Я почувствовал, как во мне закипает бессильный гнев. Меньше всего мне хотелось, чтобы она вмешивалась в мои домашние дела.
– Оставь, пожалуйста, его себе. Мне не нужен стол. Мне некуда его ставить!
– Чего ты так испугался? Это подарок к новоселью. Могу я сделать подарок другу?
– Нет!
Она замолчала, зарыдала и отключилась.
Трудно предугадать тот момент, когда она зарыдает. Эта ее склонность ни с того ни с сего отдаться душераздирающему, надрывному плачу первое время после нашего знакомства пугала и смущала меня. Через два года я к этому привык. К счастью, она быстро успокаивается и ведет себя, как ни в чем не бывало.
Но я расстроил ее, настроение у меня сделалось паршивое, и в результате охватившего меня раздражения на нее и себя борщ получился слишком густым, соленым, мрачным, как окрашенная в закат промзона. Я упал духом.
А у Крис есть блендер, она привезла его с собой в Москву.
– Сейчас в моде супы-пюре, – говорит она утешительным тоном. И женственно завязывает волосы в хвост.
Пара минут. Два нажатия кнопки. Вжжжжи-ижь! Вжжжжи-ижь! Крис склоняется над кастрюлей, завороженная процессом изменения плотности борща. Свекольный цвет пюре вызывает у Крис бурный восторг.
– Вау! – говорит она. – Ребрендинг борща.
Мы садимся за стол, пьем водку из рюмок, а борщ-пюре налит в хрустальные советские фужеры прежней хозяйки дома. В фужерах и рюмках радость разной плотности. Крис строит планы на будущее. Щи-пюре. Рассольник-пюре. Щавелевый смузи.
В понедельник она приехала с работы на такси в двенадцать. Во вторник проснувшись среди ночи, я застал ее сидящей за ноутом на кухне.
В среду она возвращается в час. Старается не шуметь. Старые межкомнатные двери сняли, а новые еще не поставили, они стоят прислоненные к стене большой комнаты. Крис не включает свет, чтобы не разбудить меня. В темноте натыкается на все подряд. Сопит. Воздух вибрирует желанием поговорить. Я натягиваю штаны, выхожу из своей спальни.
– Я тебя разбудила? Прости, прости…
Вечно этот ее виноватый вид. Будто она всем мешает.
– Не, норм. Как дела?
– Супер! Новиков похвалил работу нашего отдела!
– Поздравляю.
От нее пахнет куревом. Я встаю у кухонного окна, зажигаю сигарету.

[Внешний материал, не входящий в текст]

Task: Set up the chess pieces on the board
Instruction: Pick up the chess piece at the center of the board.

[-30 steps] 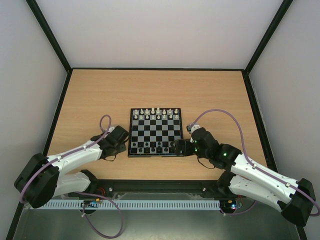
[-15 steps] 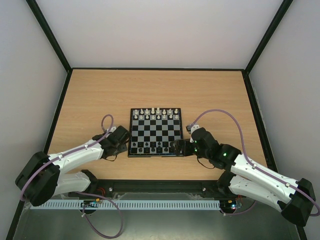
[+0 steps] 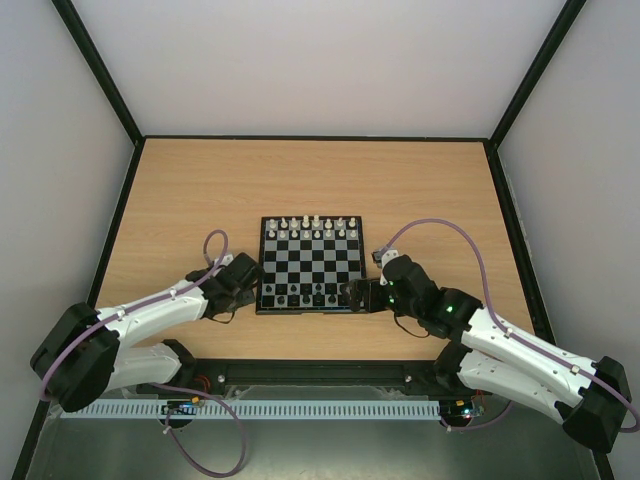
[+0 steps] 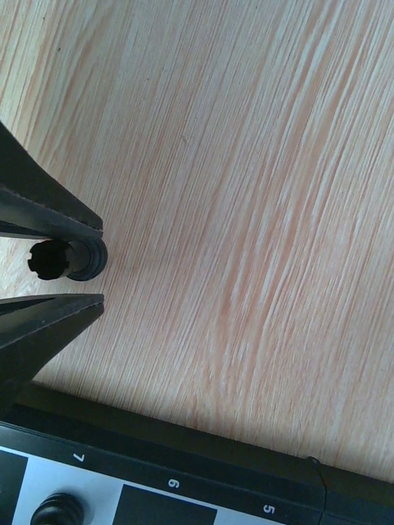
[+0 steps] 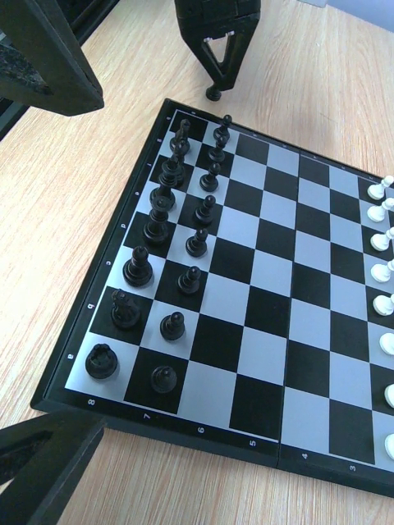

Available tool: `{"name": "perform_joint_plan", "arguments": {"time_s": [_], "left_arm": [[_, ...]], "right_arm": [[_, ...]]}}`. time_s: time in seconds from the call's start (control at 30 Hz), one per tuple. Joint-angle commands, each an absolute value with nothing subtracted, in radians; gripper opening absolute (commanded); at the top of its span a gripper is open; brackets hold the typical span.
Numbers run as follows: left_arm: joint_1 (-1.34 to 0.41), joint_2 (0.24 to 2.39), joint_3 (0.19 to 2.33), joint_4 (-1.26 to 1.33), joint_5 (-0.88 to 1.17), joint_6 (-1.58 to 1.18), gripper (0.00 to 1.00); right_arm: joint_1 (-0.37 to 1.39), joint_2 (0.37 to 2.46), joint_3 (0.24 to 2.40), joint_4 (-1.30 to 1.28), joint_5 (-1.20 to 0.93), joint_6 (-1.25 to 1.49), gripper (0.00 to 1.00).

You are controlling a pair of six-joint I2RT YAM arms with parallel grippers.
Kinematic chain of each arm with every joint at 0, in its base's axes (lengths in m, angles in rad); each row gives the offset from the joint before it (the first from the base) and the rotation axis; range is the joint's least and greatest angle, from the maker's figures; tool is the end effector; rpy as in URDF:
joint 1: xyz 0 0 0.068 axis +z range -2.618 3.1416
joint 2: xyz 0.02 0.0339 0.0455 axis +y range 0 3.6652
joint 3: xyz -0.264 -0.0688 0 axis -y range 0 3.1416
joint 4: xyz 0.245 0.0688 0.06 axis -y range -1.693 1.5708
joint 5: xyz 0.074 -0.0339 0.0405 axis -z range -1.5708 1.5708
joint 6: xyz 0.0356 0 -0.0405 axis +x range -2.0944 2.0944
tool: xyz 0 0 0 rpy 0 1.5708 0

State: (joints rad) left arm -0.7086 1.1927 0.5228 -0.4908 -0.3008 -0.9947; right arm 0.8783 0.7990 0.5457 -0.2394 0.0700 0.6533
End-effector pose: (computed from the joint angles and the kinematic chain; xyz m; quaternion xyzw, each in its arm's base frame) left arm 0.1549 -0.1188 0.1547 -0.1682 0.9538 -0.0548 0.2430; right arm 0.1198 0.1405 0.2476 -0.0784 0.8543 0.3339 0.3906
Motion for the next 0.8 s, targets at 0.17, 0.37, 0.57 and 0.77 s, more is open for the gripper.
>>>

Есть она не хочет. Кутиков покормил ее роллами с авокадо. А интонация! Он! Ее! Роллы!!!
– Какая щедрость, – замечаю я.
Она улавливает в голосе усмешку.
– Да ладно тебе.
За окном ночь. Тишина. Дым подбирается к звездам.
– Устала?
– Не. Выпила пару энергетиков.
Закуривает снова.
Двадцать блоков Голуаза осталось от старушки. И еще рыбные лососевые консервы. Мы курим ее сигареты, но консервы не едим. Они на исходе срока годности. Мы выбросили мебель, но выбросить еду не позволяет ген побывавших в голодоморе предков. Мы ждем, когда рыба стухнет, банки вздуются и взорвутся. Мы живем на минном консервном поле. Приговоренный имеет право на сигарету. Я представляю новостные заголовки:
Рыбные консервы убили двух человек.
В жилом доме на улице Новикова-Прибоя взорвался лосось.